Closed aspnet4you closed 4 years ago
Hi, would you help share the logs from the controller pod?
BTW, where is your controller running? if it's running as a fargate pod itself, you need to specify --aws-vpc-id and --aws-region
@M00nF1sh, Thank you for responding to my question. Unfortunately, I didn't check the logs in the ingress controller before deleting the eks cluster. Any suggestion before I retry eks fargate with alb?

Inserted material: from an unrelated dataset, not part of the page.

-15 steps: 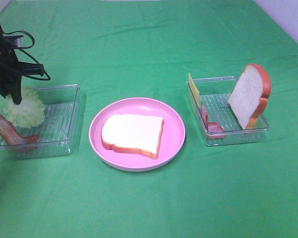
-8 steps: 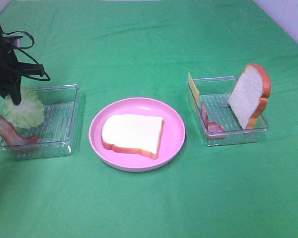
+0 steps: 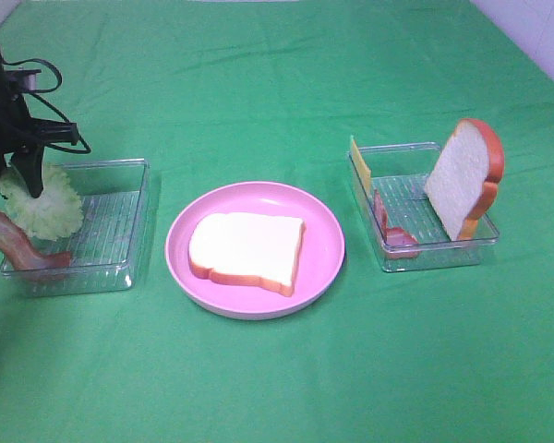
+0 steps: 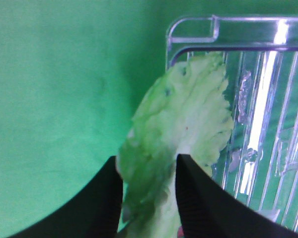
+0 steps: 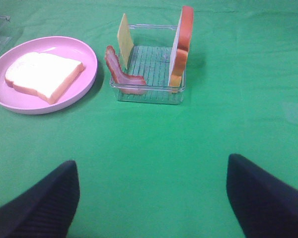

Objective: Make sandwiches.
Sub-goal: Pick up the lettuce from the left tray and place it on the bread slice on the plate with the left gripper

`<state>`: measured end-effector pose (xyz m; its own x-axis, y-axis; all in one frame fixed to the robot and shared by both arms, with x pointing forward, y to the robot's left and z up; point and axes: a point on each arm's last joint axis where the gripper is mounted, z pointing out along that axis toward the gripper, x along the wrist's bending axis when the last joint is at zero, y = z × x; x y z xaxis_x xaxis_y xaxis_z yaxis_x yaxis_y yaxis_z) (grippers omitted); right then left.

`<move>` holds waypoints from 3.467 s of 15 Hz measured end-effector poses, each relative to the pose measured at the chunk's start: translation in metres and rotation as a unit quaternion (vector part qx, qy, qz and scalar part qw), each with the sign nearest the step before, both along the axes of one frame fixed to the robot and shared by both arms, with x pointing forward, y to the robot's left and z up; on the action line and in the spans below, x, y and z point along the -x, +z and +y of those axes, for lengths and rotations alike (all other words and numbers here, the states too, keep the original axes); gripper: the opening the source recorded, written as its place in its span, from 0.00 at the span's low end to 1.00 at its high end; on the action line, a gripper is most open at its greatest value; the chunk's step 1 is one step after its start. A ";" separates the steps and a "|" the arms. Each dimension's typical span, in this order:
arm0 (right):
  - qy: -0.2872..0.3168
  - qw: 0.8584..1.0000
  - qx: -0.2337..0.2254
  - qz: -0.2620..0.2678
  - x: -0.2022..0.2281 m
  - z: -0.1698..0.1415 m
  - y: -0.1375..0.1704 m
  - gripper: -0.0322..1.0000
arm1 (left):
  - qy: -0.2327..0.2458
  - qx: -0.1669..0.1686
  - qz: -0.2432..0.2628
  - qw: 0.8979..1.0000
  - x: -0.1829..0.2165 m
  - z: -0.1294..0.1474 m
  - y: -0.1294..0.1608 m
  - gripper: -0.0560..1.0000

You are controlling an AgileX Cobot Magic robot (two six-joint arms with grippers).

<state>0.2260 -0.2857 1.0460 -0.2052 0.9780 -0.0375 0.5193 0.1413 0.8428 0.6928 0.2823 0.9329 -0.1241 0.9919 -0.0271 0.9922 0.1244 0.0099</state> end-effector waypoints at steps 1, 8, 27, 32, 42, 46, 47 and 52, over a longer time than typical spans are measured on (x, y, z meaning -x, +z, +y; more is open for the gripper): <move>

The ingress controllers (pods) were running in kube-system namespace. I did specify was-vpc-id and aws-region in the deployment yaml. For this pic, I didn't have any node group, just a fargate profile. Here is my ingress yaml, https://raw.githubusercontent.com/aspnet4you/eks-fargate-poc/master/alb-ingress-controller.yaml
@aspnet4you Pure Fargate(without any node group) should works fine. (i tested v1.1.4 which you are using works fine). One tip is change v1.1.4 to v1.1.6 for latest code(but none of these fixes is related to your issue).
From the controller-log, you should see what's wrong, typically it's iam permission or a subnet misttaged.
@M00nF1sh, Thanks for the suggestion. I will try the latest version.
I was overly cautious on subnet tags and both the public and private pairs were tagged correctly. Learned that from previous poc with eks and ec2! Matter of fact, eksctl tool did that for me with security groups wide open to all traffic all ports!
@M00nF1sh , Below is what I see in the logs and no ALB! Can't make anything out of the logs. What can possibly go wrong? I downloaded the latest IAM policy from github.
kubectl logs -p alb-ingress-controller-5db898488b-bqrf6 -n kube-system
W0324 00:42:59.659618 1 client_config.go:549] Neither --kubeconfig nor --master was specified. Using the inClusterConfig. This might not work.
E0324 00:43:29.660449 1 manager.go:173] kubebuilder/manager "msg"="Failed to get API Group-Resources" "error"="Get https://10.100.0.1:443/api?timeout=32s: dial tcp 10.100.0.1:443: i/o timeout"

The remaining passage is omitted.